# Week 7 --- Feedforward Neural Networks for Asset Pricing

**Quantitative Finance ML Course**

---

## Roadmap

1. PyTorch fundamentals for finance (tensors, Dataset/DataLoader)
2. The Gu-Kelly-Xiu neural net architecture
3. Training pitfalls in finance
4. Financial loss functions
5. Ensemble methods
6. Working demo: feedforward net for cross-sectional return prediction

In [None]:
import numpy as np
import pandas as pd
import matplotlib.pyplot as plt
import torch
import torch.nn as nn
from torch.utils.data import Dataset, DataLoader
import warnings
warnings.filterwarnings('ignore')

plt.style.use('seaborn-v0_8-whitegrid')
plt.rcParams['figure.figsize'] = (12, 5)

# Set random seeds for reproducibility
np.random.seed(42)
torch.manual_seed(42)

print(f'PyTorch version: {torch.__version__}')
print(f'MPS available: {torch.backends.mps.is_available()}')

---

## 1. PyTorch Fundamentals for Finance

### Why PyTorch for Quant Finance?

- **Flexibility**: custom loss functions (IC-based, asymmetric), custom architectures
- **GPU/MPS acceleration**: train on Apple Silicon or NVIDIA GPUs
- **Research-friendly**: most academic finance DL papers use PyTorch
- **Ecosystem**: Lightning, TorchMetrics, etc.

### Tensors on MPS

Apple Silicon Macs have the MPS (Metal Performance Shaders) backend. It works like CUDA but for Apple GPUs.

In [None]:
# Device selection: prefer MPS > CUDA > CPU
if torch.backends.mps.is_available():
    device = torch.device('mps')
elif torch.cuda.is_available():
    device = torch.device('cuda')
else:
    device = torch.device('cpu')

print(f'Using device: {device}')

# Basic tensor operations
x = torch.randn(1000, 50)  # 1000 stocks, 50 features
x_device = x.to(device)
print(f'Tensor shape: {x_device.shape}, device: {x_device.device}')

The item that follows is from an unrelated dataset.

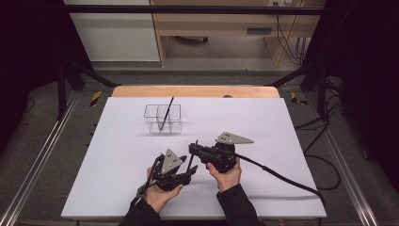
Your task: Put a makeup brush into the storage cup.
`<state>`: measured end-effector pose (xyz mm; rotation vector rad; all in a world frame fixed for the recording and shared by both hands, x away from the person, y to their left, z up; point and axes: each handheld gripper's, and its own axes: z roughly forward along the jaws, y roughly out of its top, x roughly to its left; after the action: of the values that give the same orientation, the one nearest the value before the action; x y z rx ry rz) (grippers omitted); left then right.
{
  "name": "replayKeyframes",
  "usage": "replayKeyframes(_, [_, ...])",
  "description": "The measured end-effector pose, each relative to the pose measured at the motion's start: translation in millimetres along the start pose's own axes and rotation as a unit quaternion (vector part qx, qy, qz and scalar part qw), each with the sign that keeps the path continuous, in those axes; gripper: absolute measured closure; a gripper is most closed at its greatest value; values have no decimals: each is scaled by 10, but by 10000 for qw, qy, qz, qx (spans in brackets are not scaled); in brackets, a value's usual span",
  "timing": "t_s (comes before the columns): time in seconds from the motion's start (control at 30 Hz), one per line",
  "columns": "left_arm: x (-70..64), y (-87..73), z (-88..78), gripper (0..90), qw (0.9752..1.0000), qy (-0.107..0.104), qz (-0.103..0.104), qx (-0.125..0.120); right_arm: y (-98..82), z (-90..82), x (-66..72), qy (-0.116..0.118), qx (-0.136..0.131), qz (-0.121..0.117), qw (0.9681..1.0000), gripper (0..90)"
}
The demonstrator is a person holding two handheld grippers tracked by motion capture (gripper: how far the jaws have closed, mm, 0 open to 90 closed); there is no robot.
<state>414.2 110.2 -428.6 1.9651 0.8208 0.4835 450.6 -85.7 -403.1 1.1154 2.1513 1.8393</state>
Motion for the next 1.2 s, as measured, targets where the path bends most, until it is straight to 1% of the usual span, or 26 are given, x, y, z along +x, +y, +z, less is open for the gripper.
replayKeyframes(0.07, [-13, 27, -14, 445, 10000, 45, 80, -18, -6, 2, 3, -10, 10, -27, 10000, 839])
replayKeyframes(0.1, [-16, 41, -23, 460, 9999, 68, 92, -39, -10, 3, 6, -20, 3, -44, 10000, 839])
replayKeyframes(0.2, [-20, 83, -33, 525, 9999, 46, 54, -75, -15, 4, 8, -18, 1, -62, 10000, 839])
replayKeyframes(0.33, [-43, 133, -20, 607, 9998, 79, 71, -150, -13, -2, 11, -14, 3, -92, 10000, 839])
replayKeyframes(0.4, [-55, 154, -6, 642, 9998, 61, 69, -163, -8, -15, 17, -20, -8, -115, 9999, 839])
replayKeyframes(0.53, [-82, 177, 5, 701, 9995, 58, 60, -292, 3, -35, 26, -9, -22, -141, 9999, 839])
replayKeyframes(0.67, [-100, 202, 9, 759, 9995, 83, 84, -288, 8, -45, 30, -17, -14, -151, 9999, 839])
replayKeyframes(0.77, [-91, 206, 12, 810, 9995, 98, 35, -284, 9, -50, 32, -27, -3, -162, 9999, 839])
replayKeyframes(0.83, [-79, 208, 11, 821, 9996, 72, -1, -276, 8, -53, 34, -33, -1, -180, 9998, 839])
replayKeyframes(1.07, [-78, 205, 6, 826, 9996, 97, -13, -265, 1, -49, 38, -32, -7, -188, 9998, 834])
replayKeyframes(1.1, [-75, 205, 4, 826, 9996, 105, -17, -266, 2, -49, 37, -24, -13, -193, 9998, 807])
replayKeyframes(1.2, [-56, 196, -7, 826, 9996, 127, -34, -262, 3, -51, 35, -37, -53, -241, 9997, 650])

### Dataset and DataLoader for Financial Panels

Financial data is a **panel**: stocks x time x features. We need a custom `Dataset` that respects this structure.

In [None]:
class CrossSectionalDataset(Dataset):
    """
    Dataset for cross-sectional stock prediction.
    Each sample is one (stock, date) observation.
    """
    def __init__(self, features: np.ndarray, targets: np.ndarray, dates: np.ndarray):
        """
        Args:
            features: (N, K) array of K features for N observations
            targets: (N,) array of forward returns
            dates: (N,) array of date indices (for temporal splitting)
        """
        self.X = torch.tensor(features, dtype=torch.float32)
        self.y = torch.tensor(targets, dtype=torch.float32)
        self.dates = dates

    def __len__(self):
        return len(self.y)

    def __getitem__(self, idx):
        return self.X[idx], self.y[idx]


# Example: create a dummy panel
n_stocks, n_months, n_features = 200, 120, 10
N = n_stocks * n_months  # total observations

features = np.random.randn(N, n_features)
targets = np.random.randn(N) * 0.05  # monthly returns
dates = np.repeat(np.arange(n_months), n_stocks)

ds = CrossSectionalDataset(features, targets, dates)
print(f'Dataset size: {len(ds)}')
print(f'Sample: X shape={ds[0][0].shape}, y={ds[0][1].item():.4f}')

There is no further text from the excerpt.